* **Task instructions**:
Set down the listing below again, exactly as written.

* **Recorded information**:
*** Block opens ***
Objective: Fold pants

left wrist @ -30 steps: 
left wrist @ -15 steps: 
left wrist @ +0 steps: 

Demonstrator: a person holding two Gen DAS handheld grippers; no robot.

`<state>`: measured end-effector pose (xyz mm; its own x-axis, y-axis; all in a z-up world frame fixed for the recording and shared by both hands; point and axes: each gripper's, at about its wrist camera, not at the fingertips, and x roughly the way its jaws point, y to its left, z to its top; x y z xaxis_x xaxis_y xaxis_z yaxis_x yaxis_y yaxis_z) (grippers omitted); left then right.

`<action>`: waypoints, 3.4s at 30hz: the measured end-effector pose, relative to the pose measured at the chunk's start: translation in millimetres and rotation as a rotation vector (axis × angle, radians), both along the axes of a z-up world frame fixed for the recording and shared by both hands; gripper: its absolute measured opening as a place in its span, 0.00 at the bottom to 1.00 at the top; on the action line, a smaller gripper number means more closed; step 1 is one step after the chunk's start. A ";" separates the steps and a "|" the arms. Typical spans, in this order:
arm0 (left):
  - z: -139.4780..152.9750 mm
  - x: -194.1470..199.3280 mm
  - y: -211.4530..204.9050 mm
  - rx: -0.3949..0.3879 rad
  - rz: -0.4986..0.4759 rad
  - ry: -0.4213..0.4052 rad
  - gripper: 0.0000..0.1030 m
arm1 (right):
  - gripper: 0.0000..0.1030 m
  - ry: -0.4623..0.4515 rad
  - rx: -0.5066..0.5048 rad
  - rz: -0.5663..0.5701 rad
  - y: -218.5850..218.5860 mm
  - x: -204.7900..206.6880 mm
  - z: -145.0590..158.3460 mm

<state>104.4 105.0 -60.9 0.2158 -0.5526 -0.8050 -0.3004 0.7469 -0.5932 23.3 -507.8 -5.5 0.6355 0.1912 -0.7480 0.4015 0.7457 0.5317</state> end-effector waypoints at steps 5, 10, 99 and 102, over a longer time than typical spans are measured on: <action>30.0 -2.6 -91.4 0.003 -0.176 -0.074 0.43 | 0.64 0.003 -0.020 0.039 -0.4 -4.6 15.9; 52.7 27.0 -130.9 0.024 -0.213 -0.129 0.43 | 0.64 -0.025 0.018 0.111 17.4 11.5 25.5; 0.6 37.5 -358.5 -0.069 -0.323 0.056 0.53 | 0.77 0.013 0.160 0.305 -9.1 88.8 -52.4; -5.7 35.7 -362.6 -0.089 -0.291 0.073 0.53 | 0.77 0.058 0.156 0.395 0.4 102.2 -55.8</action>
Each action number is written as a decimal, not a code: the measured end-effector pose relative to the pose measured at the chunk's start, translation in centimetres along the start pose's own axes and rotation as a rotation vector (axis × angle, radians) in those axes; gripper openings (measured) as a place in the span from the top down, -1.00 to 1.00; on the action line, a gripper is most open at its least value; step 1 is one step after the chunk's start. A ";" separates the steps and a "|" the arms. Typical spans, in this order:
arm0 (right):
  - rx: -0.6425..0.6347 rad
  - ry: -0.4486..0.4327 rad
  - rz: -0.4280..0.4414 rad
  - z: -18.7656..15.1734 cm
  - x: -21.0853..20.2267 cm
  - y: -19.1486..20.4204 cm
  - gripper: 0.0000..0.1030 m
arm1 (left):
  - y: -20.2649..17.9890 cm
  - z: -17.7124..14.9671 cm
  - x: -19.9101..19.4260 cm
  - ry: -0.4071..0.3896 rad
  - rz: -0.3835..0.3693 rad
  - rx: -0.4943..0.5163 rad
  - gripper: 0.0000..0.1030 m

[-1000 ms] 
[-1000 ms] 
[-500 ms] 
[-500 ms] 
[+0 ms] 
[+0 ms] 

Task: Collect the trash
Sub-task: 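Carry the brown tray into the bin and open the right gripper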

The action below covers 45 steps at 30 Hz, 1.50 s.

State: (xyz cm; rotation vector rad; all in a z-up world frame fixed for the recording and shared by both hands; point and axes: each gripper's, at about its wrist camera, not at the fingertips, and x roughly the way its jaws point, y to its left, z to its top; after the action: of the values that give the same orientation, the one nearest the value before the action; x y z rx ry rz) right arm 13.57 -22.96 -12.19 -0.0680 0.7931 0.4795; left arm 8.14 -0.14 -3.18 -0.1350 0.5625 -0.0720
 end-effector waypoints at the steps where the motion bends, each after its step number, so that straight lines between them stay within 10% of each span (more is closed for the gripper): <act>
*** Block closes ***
* **Solution to this task**:
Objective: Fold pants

left wrist @ -30 steps: 
left wrist @ -15 steps: 
left wrist @ +0 steps: 

Demonstrator: a person holding two Gen DAS handheld grippers; no robot.

`<state>`: measured end-effector pose (xyz mm; its own x-axis, y-axis; all in a z-up world frame fixed for the recording and shared by both hands; point and axes: each gripper's, at about its wrist camera, not at the fingertips, and x roughly the way its jaws point, y to its left, z to its top; x y z xaxis_x xaxis_y xaxis_z yaxis_x yaxis_y yaxis_z) (grippers omitted); left then right.

`<action>`: waypoints, 3.4s at 30hz: the measured end-effector pose, relative to the pose measured at the chunk's start: translation in millimetres and rotation as a rotation vector (axis × angle, radians), both along the axes of a z-up world frame fixed for the recording and shared by both hands; gripper: its absolute measured opening as a place in its span, 0.00 at the bottom to 1.00 at the top; on the action line, a smaller gripper number means more closed; step 1 is one step after the chunk's start. A ";" separates the steps and a "|" the arms. Typical spans, in this order:
arm0 (left):
  - z: -139.4780..152.9750 mm
  - x: -194.1470..199.3280 mm
  - y: -211.4530..204.9050 mm
  - rx: -0.3949..0.3879 rad
  - rz: -0.4986..0.4759 rad
  - ry: -0.4213..0.4052 rad
  - gripper: 0.0000..0.1030 m
arm1 (right):
  - gripper: 0.0000..0.1030 m
  - ry: -0.4623..0.4515 rad
  - rx: -0.5066..0.5048 rad
  - rz: -0.5663..0.5701 rad
  - y: -218.5850..218.5860 mm
  - x: -204.7900..206.6880 mm
  - z: -145.0590..158.3460 mm

<state>104.4 105.0 -60.9 0.2158 -0.5526 -0.8050 -0.3004 0.7469 -0.5932 23.3 -507.8 -5.5 0.6355 0.1912 -0.7480 0.4015 0.7457 0.5317</state> end-effector waypoints at steps 5, 10, 99 and 102, over a longer time than typical spans are measured on: <action>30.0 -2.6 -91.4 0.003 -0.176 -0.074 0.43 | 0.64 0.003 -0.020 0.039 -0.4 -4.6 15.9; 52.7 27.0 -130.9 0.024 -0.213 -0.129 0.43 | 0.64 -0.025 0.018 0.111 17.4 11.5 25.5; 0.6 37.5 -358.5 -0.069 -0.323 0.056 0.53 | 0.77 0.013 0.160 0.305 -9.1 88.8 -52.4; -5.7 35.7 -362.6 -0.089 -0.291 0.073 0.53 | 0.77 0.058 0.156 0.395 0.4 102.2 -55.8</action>
Each action number is written as a decimal, not a code: the measured end-effector pose relative to the pose measured at the chunk's start, translation in centimetres along the start pose's own axes and rotation as a rotation vector (axis × angle, radians) in those axes; gripper openings (measured) as a place in the span from the top down, -1.00 to 1.00; on the action line, a gripper is most open at its least value; step 1 is one step after the chunk's start. A ";" separates the steps and a "|" the arms. Typical spans, in this order:
arm0 (right):
  - rx: -0.6425..0.6347 rad
  - ry: -0.4486..0.4327 rad
  - rz: -0.4280..0.4414 rad
  - z: -18.7656..15.1734 cm
  - x: -21.0853..20.2267 cm
  - y: -19.1486..20.4204 cm
  - gripper: 0.0000..0.1030 m
arm1 (left):
  - y: -20.2649..17.9890 cm
  - z: -17.7124..14.9671 cm
  - x: -19.9101..19.4260 cm
  - ry: -0.4071..0.3896 rad
  - rz: -0.3835..0.3693 rad
  - rx: -0.4943..0.5163 rad
  - gripper: 0.0000..0.1030 m

[-1000 ms] 
[-1000 ms] 
[-500 ms] 
[-500 ms] 
[+0 ms] 
[+0 ms] 

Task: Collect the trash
Sub-task: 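Carry the brown tray into the bin and open the right gripper
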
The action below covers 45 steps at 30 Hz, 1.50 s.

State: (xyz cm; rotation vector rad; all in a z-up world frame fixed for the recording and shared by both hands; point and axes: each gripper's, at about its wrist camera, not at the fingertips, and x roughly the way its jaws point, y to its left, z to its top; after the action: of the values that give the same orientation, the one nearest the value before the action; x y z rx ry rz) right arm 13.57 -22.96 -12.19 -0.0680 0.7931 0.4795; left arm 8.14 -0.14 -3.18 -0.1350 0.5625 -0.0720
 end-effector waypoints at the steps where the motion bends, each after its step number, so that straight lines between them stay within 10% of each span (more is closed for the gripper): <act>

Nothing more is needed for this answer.